Traditionally, the Passion narrative has taken excerpts from the Christian gospels to describe and reflect upon the final hours of the life of Jesus of Nazareth, his doubts in the Garden of Gethsemane, his trial, his public humiliation and torture, his crucifixion, his body’s disappearance from the tomb and the climactic miracle of his resurrection from the dead. Whilst this final event is one uniquely adhered to by believing Christians, much of the Passion in general – persecution of the innocent, malevolent authority exerting itself against ideas that threaten and challenge, the power of a peaceful, loving humility in the face of tyranny, the facing-down of fear – holds profound universal resonance for people of many faiths and those of none. It is this universal meaning that my Invictus: A Passion hopes to address, so that, like my 2008 Eternal Light: A Requiem, it might find relevance with choirs and their audiences or congregations everywhere.
Forty-five years of writing musical theatre has inevitably shaped the way I set narrative texts, encouraging me to avoid the abstract, opaque or overly elusive in meaning. Likewise I make no apology for my musical idiom being, I hope, approachable. The recurring messages of this collection – suffering, fortitude, compassion and survival against terrible odds are intended to challenge and comfort in equal measure. We live in a troubled era, one at times saturated with conflict, hazard and anger: I have tried to find a musical vocabulary for the piece which creates layers, therefore, without muddying understanding. Thus, when the music began emerging in my head I heard not a full, homogeneous string section but two quartets of soloists, acting, in choral terms, antiphonally. We would hear individual players, not a wash. A lone soprano saxophone, the nearest to my mind that a wind instrument gets to the sound of human keening, weaves amongst the voices, at times friendlessly isolated. Whilst the piano underpins the voices, particularly the soloists, as it might accompany an intimate song, the two horns’ role is to counter-balance the chorus, occasionally reinforcing but mostly acting in counterpoint to them. Against this relatively sparse, personal, almost baroque texture, the voices are paramount, allowing those of the authors and poets to speak directly and urgently to us.
One aspect of the Passion story above all others guides the choice of texts in this piece and that is the role and perspective of women, in particular that of Jesus’ close friend Mary Magdalene, and his mother Mary.

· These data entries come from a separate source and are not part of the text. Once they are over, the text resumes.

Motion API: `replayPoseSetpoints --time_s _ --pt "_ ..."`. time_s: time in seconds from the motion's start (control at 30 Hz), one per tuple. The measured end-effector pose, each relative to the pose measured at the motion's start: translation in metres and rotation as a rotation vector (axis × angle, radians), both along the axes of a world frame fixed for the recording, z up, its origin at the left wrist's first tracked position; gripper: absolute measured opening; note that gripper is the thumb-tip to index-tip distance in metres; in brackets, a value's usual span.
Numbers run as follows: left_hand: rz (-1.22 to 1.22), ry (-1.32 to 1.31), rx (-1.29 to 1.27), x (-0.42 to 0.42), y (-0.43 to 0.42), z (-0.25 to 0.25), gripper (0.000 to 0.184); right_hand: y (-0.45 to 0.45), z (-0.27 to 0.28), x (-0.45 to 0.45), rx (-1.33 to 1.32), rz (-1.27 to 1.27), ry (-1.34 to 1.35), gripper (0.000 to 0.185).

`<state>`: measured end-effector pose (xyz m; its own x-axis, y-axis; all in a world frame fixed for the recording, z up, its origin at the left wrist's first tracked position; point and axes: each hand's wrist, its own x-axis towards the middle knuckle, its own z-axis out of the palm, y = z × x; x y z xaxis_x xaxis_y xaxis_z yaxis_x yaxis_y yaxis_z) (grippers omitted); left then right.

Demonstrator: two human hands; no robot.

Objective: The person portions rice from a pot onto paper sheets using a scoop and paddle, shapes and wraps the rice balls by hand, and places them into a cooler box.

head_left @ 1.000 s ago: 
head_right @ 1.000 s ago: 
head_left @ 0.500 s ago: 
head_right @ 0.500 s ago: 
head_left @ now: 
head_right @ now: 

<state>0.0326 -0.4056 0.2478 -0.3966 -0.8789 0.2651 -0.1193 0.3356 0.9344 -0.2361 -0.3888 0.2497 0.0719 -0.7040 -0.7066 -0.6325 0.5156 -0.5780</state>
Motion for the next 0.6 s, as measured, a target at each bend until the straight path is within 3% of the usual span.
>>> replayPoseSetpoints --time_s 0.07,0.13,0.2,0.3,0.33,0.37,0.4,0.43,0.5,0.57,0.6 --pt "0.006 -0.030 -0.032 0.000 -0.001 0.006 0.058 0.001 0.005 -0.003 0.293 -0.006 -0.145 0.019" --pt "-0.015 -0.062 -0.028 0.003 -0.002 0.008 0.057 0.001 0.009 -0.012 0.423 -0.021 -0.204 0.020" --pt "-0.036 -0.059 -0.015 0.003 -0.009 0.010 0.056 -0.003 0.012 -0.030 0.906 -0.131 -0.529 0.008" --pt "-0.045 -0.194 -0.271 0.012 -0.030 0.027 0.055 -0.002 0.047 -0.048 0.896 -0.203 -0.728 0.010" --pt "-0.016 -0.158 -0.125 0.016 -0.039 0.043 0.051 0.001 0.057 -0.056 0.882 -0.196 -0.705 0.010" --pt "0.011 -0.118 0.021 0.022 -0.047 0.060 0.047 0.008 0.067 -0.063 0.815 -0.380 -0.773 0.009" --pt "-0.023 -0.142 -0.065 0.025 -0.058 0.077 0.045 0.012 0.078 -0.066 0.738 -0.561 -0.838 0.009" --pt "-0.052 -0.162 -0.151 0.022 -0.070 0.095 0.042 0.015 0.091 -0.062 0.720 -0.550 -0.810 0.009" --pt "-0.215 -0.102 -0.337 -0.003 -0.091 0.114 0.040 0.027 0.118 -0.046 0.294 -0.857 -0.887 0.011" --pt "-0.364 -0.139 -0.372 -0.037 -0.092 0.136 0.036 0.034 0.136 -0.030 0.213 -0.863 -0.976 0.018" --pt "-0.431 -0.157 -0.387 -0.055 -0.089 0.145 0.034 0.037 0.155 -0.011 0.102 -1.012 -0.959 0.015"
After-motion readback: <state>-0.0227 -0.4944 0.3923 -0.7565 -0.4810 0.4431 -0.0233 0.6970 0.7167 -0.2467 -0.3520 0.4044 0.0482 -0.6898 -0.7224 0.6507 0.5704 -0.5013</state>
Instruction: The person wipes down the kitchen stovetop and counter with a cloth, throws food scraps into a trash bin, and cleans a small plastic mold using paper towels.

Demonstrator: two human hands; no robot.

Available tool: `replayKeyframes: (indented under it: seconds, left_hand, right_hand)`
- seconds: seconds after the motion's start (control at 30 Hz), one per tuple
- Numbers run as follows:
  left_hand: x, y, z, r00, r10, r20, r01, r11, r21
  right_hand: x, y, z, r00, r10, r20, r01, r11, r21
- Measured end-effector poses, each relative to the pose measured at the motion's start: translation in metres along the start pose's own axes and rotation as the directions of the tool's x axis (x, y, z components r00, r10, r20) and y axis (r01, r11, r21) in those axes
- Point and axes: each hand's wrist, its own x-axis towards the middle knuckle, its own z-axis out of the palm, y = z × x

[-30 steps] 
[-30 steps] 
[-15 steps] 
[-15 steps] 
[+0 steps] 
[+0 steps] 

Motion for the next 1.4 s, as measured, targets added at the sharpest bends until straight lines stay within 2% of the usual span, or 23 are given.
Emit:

To draw this out, I have chosen mostly (though not exclusively) female poets writing in English between the 17th and 20th centuries. The central narrative thread, for example, normally taken from St John, St Luke or St Matthew’s gospels, are in this work taken from a verse version of the events written by Æmelia Lanyer née Bassano, called Salve Deus Rex Judæorum (Hail God, King of the Jews). This was printed in book form in 1611 (making it contemporaneous with Shakespeare’s ‘magical’ plays, The Winter’s Tale and The Tempest), and can claim to be one of, if not the earliest published in English by a female author. Lanyer is an extremely intriguing figure, a highly educated, respected woman, close to Elizabeth I and certainly known to William Shakespeare, a subject of enormous scholarly speculation as to whether she was the ‘Dark Lady’ alluded to in Shakespeare’s sonnets, or even – as some have proposed – the anonymous author of the First Folio plays herself. Recent scholarship has suggested that her family – the Bassanos, recruited in Venice to be musicians in Henry VIII’s court – were in fact ‘converted’ Jews (converted, that is, to avoid execution, originally in Catholic Spain). In any case, her telling of the Crucifixion story is remarkable in one important respect – it is a feminist critique of the events. Its sub-headings read, ‘Eve’s Apologie in defence of Women’, ‘The Teares of the Daughters of Jerusalem’ and ‘The Salutation and Sorrow of the Virgine Marie’. Emphasis is therefore placed, for instance, on Pontius Pilate’s wife begging for mercy for the prisoner, the injustice and pointless vengefulness of the court’s proceedings with its pompous, vainglorious bullies, or on the agony of ‘the two Marys’ at the Cross.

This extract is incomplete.